*What you will do*. Could the lines from the one with "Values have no" through the end of the listing be restated exactly, with nothing else included?

═════ Data excerpt ═════

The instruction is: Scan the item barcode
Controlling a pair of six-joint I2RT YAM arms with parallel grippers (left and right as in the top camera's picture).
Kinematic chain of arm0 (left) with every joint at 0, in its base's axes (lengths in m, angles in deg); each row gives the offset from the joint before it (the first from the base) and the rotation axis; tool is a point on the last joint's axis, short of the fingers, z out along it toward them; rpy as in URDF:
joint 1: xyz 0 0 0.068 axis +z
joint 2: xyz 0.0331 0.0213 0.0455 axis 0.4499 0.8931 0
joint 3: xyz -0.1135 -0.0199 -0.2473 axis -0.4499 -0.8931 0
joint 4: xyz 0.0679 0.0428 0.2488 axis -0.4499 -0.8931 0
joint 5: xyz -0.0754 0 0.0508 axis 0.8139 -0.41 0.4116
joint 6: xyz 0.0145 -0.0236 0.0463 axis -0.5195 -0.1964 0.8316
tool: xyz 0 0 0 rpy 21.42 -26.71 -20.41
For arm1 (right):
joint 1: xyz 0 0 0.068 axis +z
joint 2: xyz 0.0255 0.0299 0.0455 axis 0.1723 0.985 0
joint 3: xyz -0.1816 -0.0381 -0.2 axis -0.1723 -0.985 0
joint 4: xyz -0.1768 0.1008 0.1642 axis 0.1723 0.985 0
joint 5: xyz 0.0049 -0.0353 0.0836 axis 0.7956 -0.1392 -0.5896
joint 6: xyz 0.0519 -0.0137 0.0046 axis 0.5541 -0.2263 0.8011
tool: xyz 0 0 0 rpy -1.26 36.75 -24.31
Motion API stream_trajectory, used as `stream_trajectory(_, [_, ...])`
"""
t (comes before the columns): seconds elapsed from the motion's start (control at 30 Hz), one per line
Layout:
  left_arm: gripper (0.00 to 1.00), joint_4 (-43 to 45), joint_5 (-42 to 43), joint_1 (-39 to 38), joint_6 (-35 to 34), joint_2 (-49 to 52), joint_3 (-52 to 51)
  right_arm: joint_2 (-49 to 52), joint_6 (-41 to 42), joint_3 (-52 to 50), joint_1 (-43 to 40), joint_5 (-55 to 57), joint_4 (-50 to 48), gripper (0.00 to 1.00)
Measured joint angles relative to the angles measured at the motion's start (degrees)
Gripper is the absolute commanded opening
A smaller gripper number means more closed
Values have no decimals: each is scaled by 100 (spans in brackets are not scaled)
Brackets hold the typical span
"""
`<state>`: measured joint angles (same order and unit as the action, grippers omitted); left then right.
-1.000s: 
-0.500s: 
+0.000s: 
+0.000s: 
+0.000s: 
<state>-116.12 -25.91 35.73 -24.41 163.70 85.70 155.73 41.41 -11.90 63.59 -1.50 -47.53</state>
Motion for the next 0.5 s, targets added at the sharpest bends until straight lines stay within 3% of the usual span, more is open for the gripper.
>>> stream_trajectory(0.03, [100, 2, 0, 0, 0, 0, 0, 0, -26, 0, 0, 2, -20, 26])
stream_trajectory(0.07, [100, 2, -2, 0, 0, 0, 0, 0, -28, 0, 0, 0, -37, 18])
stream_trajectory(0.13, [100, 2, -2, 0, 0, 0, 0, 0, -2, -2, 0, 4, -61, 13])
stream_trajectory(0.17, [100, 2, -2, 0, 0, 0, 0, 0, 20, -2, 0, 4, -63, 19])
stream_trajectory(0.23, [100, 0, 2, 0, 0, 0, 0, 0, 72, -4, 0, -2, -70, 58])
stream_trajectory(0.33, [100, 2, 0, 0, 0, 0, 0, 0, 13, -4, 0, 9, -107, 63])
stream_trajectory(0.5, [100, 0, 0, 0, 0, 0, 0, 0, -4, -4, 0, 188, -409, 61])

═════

*Answer area*.
Values have no decimals: each is scaled by 100 (spans in brackets are not scaled)
Brackets hold the typical span
"""
`<state>`: measured joint angles (same order and unit as the action, grippers omitted); left then right.
-1.000s: 
-0.500s: 
+0.000s: 
+0.000s: 
+0.000s: 
<state>-116.12 -25.91 35.73 -24.41 163.70 85.70 155.73 41.41 -11.90 63.59 -1.50 -47.53</state>
Motion for the next 0.5 s, targets added at the sharpest bends until straight lines stay within 3% of the usual span, more is open for the gripper.
>>> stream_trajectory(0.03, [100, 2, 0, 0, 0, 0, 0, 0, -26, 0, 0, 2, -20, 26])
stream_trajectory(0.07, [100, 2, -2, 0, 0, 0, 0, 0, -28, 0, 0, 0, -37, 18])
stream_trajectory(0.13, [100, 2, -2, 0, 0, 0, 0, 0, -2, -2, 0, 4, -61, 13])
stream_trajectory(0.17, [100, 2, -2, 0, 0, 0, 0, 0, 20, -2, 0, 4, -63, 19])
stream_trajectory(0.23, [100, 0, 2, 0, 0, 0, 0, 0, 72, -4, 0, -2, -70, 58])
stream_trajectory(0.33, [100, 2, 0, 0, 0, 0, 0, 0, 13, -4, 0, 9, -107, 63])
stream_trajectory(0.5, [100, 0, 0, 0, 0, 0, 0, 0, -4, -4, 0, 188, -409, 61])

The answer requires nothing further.